Additionally, exposure and understanding of cultural differences is paramount. Importantly, an understanding of patient needs, wants and cultural ideals within beauty and aesthetics may vary between different cultures. For example, many Asian patients seek aesthetic alteration of large masseter muscles through surgery or neurotoxin injections to reduce a naturally prominent angle of the mandible or muscular hypertrophy.7

Cultural awareness, or lack thereof, also affects patient care in our specialties. For example, many black women experience hair loss from traction alopecia, which can progress to scarring alopecia, and use a variety of diverse hairstyles and camouflage methods such as extensions, braids and wigs.8 When treating these patients, it is important to know how they care for and style their hair as well as their haircare goals. In addition, many black women don't wash their hair more than once per week, in line with the texture and degree of moisture vs. dryness of their hair, which can affect frequency and recommendations of their treatment regimen.8

Diversity in aesthetics can also help to expand knowledge of topics and disease states, as researchers tend to pursue topics of personal or cultural interest. Therefore, as diversity within our specialties increase, so too does clinical knowledge.

While seeing a physician of identical culture and background isn't essential to providing competent care, a successful patient encounter largely depends on physician knowledge and cultural sensitivity.9 By increasing diversity within aesthetics and dermatology, we can hopefully pave the way for universal culturally competent care.

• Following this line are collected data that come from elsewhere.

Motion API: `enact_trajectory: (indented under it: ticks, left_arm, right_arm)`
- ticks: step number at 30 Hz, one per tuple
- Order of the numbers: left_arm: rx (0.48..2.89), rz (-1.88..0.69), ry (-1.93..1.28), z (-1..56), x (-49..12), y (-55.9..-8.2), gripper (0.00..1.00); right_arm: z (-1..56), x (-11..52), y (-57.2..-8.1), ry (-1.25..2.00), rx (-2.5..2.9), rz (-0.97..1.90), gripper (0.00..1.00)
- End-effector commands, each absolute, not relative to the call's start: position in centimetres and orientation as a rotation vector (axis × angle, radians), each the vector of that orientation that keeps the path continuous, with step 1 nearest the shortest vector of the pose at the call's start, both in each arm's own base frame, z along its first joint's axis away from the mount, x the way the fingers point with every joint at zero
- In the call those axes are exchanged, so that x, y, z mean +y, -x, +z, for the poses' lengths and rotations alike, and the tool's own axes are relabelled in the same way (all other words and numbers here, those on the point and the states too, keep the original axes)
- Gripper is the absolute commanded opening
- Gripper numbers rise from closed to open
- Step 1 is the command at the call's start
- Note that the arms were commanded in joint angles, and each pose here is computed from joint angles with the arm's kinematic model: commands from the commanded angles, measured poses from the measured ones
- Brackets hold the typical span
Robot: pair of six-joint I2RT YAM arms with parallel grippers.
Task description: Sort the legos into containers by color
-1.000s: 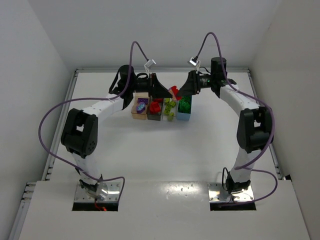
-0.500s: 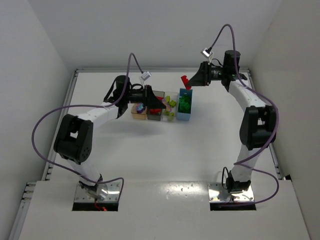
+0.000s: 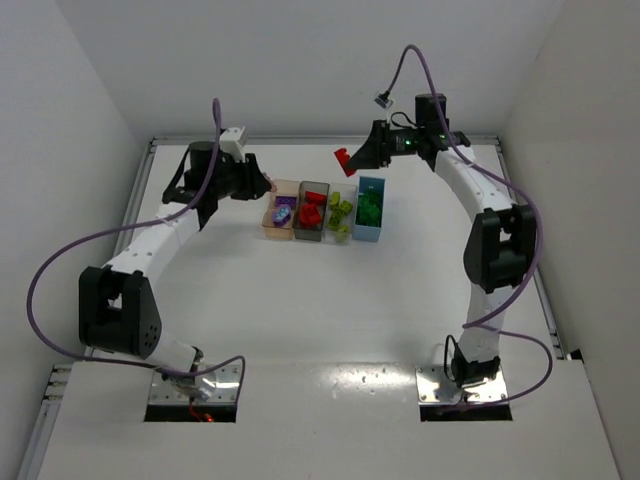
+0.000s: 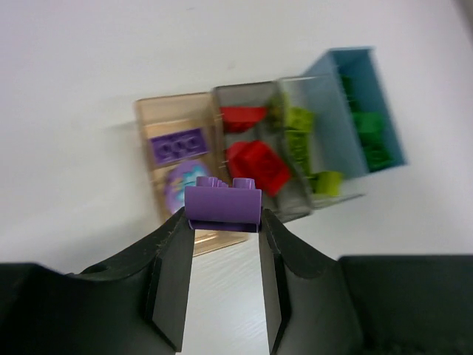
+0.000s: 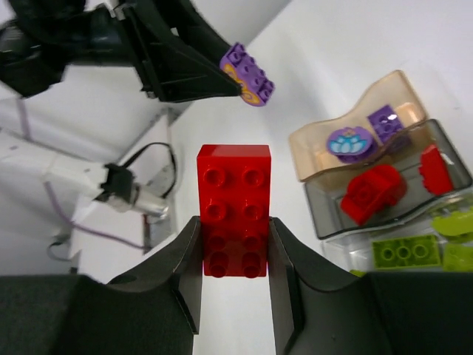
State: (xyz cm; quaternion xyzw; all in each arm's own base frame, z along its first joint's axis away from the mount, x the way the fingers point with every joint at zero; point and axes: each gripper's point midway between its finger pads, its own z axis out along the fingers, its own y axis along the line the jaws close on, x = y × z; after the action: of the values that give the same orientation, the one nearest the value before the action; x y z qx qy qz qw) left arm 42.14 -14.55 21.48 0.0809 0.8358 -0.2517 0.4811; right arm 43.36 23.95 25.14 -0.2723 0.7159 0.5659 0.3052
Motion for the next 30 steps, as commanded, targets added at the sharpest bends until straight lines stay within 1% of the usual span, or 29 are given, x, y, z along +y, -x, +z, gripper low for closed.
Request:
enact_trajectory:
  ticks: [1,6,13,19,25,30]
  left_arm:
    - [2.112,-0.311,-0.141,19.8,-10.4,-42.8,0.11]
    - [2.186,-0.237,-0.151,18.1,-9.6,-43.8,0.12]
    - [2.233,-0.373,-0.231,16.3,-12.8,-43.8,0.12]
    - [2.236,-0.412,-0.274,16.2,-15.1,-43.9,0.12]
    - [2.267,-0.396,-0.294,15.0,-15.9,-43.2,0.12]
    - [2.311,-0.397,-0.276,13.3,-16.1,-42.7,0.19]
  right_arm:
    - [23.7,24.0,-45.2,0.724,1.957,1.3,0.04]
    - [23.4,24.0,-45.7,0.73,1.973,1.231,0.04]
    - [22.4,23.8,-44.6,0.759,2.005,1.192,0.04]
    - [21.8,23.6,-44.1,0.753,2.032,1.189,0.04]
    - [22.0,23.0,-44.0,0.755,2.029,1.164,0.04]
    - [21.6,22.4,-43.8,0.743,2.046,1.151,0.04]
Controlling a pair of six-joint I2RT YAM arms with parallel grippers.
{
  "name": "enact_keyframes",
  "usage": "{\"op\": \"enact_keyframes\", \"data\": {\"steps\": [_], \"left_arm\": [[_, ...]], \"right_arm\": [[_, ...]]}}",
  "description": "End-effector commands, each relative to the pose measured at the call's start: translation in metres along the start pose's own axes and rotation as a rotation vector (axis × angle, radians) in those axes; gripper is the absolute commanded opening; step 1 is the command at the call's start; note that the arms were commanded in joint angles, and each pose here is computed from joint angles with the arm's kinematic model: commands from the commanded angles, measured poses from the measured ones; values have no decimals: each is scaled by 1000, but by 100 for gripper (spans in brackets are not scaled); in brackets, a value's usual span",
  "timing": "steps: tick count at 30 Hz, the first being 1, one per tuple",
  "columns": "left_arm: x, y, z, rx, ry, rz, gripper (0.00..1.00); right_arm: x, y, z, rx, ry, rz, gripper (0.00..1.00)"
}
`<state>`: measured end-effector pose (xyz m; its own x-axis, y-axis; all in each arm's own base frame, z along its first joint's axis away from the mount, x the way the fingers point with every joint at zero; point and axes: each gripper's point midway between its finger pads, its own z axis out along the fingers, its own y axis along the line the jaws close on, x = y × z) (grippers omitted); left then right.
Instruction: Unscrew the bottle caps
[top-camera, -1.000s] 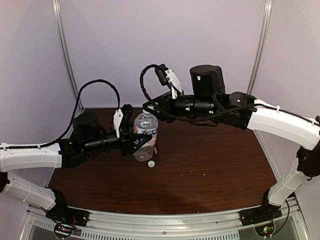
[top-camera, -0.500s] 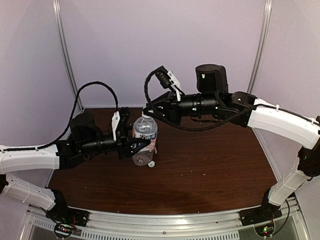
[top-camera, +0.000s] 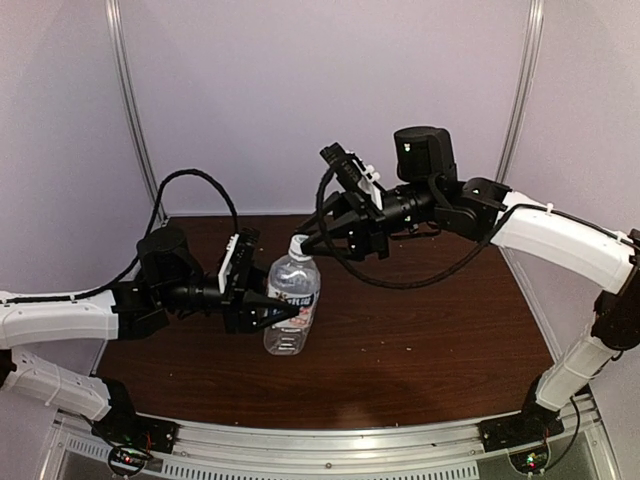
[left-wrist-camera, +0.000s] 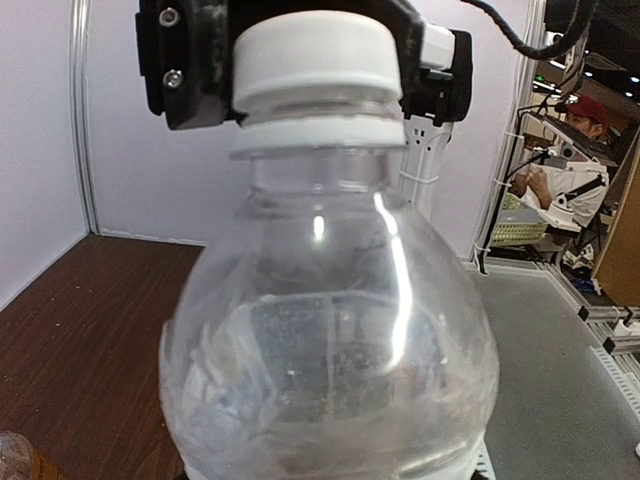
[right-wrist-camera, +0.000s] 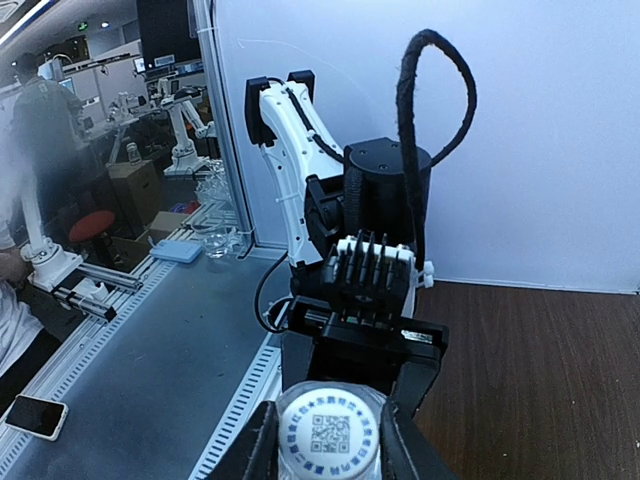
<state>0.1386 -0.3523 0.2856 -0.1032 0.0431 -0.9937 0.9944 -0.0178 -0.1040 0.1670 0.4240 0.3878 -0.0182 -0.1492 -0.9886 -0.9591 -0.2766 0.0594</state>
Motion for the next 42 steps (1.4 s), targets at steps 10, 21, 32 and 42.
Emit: {"op": "enact_keyframes", "data": {"steps": [10,21,32,42], "left_arm": [[-26,19,5,-103,-70,110,35],[-27,64,3,-331,-68,60,35],[-29,72,-1,-386,-94,42,35],[-29,73,-4,-401,-98,44,35]], "right_arm": [[-20,-31,-39,326,-59,80,69],[-38,-63,-45,711,-153,282,84],[-15,-79,-28,805,-106,333,79],[-8,-75,-15,738,-99,352,51]]}}
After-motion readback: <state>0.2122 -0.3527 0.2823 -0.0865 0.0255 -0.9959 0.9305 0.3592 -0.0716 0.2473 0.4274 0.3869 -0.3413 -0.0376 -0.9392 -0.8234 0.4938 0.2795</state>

Anna H. Chacon, M.D., is a dermatologist at Cleveland Clinic Florida. She is a Miami native and a graduate of Brown University's Program in Liberal Medical Education. She completed her dermatology residency at LAC + USC Medical Center and loves all aspects of dermatology.

References:

  1. Pandya AG, Alexis AF, Berger TG, Wintroub BU. Increasing racial and ethnic diversity in dermatology: A call to action. J Am Acad Dermatol. 2016;74(3):584-587.
  2. Cooper LA, Roter DL, Johnson RL, et al. Patient-centered communication, ratings of care, and concordance of patient and physician race. Ann Intern Med. 2003;139:907–915.
  3. Marrast LM, Zallman L, Woolhandler S, et al. Minority physicians’ role in the care of underserved patients: diversifying the physician work-force may be key in addressing health disparities. JAMA Intern Med. 2014;174:289–291.
  4. Tripathi R, Knusel KD, Ezaldein HH, Scott JF, Bordeaux JS. Association of Demographic and Socioeconomic Characteristics With Differences in Use of Outpatient Dermatology Services in the United States. JAMA Dermatol. 2018;154(11):1286–1291.
  5. Gorbatenko-Roth K, Prose N, Kundu RV, Patterson S. Assessment of Black Patients’ Perception of Their Dermatology Care. JAMA Dermatol. 2019;155(10):1129–1134.
  6. Adamson AS, Smith A. Machine Learning and Health Care Disparities in Dermatology. JAMA Dermatol. 2018;154(11):1247–1248.
  7. Ahn J, Horn C, Blitzer A. Botulinum toxin for masseter reduction in Asian patients. Arch Facial Plast Surg. 2004;6(3):188‐191.
  8. Rucker Wright D, Gathers R, Kapke A, Johnson D, Joseph CL. Hair care practices and their association with scalp and hair disorders in African American girls. J Am Acad Dermatol. 2011;64(2):253‐262.
  9. Taylor SC. Meeting the Unique Dermatologic Needs of Black Patients. JAMA Dermatol. 2019;155(10):1109–1110.

Additional Reading:

  1. Granstein RD, Cornelius L, Shinkai K. Diversity in Dermatology-A Call for Action. JAMA Dermatol. 2017;153(6):499‐500.
  2. Hinojosa JA, Pandya AG. Diversity in the dermatology workforce. Semin Cutan Med Surg. 2016;36(4):242‐245.
  3. Imadojemu S, James WD. Increasing African American representation in dermatology. JAMA Dermatol. 2016;152:15–16.
  4. Linos E, Wintroub B, Shinkai K. Diversity in the dermatology workforce: 2017 status update. Cutis. 2017 Dec;100(6):352-353.
  5. Saha S. Taking diversity seriously: the merits of increasing minority representation in medicine. JAMA Intern Med. 2014;174:291–292.